_PROBLEM DETAILS:_
From the opening line of the records through the line bearing "Flashcard Front: Where exactly is the light", set down every line exactly.

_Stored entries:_

>>>>>

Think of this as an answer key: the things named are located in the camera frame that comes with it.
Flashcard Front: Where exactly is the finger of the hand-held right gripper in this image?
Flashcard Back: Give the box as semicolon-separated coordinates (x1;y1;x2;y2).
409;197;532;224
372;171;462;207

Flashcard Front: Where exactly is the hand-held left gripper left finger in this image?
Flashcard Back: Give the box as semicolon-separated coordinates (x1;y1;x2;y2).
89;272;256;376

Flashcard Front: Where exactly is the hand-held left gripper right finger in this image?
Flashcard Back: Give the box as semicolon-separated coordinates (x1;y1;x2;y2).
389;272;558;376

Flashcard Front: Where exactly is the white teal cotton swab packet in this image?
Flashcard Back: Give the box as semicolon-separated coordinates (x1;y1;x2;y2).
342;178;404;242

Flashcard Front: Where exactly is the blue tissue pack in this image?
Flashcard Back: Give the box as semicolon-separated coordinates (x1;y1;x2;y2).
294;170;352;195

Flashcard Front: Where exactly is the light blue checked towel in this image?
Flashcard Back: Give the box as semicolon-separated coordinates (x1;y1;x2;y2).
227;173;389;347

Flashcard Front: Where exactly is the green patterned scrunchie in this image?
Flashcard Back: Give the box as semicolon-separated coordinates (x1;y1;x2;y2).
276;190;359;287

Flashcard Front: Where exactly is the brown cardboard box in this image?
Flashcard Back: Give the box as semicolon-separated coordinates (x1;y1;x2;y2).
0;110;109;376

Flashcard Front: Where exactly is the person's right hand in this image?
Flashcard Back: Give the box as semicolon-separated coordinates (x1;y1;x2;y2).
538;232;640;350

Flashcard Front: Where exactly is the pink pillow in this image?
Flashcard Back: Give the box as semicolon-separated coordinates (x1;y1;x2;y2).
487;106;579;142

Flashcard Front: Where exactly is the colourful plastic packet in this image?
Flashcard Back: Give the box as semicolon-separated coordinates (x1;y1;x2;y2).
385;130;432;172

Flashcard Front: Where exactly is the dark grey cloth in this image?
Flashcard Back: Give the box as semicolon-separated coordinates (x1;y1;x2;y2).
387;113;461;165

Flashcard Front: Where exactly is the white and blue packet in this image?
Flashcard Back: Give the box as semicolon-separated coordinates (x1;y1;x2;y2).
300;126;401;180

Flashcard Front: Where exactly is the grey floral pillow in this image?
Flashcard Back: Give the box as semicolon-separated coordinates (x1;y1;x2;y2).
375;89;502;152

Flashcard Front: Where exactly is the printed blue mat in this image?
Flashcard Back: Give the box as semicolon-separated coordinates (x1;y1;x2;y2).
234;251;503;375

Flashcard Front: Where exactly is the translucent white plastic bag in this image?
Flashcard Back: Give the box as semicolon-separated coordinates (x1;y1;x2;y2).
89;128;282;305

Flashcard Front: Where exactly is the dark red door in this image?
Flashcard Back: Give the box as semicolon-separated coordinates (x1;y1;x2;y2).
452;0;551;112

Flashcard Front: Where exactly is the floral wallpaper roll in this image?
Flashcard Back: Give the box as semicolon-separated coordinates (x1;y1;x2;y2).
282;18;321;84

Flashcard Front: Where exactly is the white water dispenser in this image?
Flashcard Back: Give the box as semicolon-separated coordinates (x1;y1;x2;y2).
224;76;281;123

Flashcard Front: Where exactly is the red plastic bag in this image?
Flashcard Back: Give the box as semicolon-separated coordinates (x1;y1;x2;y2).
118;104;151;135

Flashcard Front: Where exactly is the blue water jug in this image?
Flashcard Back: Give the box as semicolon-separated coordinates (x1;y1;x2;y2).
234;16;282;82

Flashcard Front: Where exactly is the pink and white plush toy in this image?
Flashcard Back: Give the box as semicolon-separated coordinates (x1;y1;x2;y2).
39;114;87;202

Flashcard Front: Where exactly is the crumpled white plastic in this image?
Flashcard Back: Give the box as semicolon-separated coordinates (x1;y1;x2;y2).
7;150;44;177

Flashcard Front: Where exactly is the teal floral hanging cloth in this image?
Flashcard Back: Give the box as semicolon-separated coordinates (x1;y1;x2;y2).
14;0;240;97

<<<<<

_EXERCISE ANSWER:_
Think of this as an answer key: the things named are located in the camera frame that comes with it.
Flashcard Front: Where exactly is the finger of the hand-held right gripper in this image?
Flashcard Back: Give the box as semicolon-separated coordinates (x1;y1;x2;y2).
409;197;532;224
372;171;462;207

Flashcard Front: Where exactly is the hand-held left gripper left finger in this image?
Flashcard Back: Give the box as semicolon-separated coordinates (x1;y1;x2;y2).
89;272;256;376

Flashcard Front: Where exactly is the hand-held left gripper right finger in this image?
Flashcard Back: Give the box as semicolon-separated coordinates (x1;y1;x2;y2).
389;272;558;376

Flashcard Front: Where exactly is the white teal cotton swab packet in this image?
Flashcard Back: Give the box as semicolon-separated coordinates (x1;y1;x2;y2).
342;178;404;242

Flashcard Front: Where exactly is the blue tissue pack in this image?
Flashcard Back: Give the box as semicolon-separated coordinates (x1;y1;x2;y2).
294;170;352;195

Flashcard Front: Where exactly is the light blue checked towel in this image?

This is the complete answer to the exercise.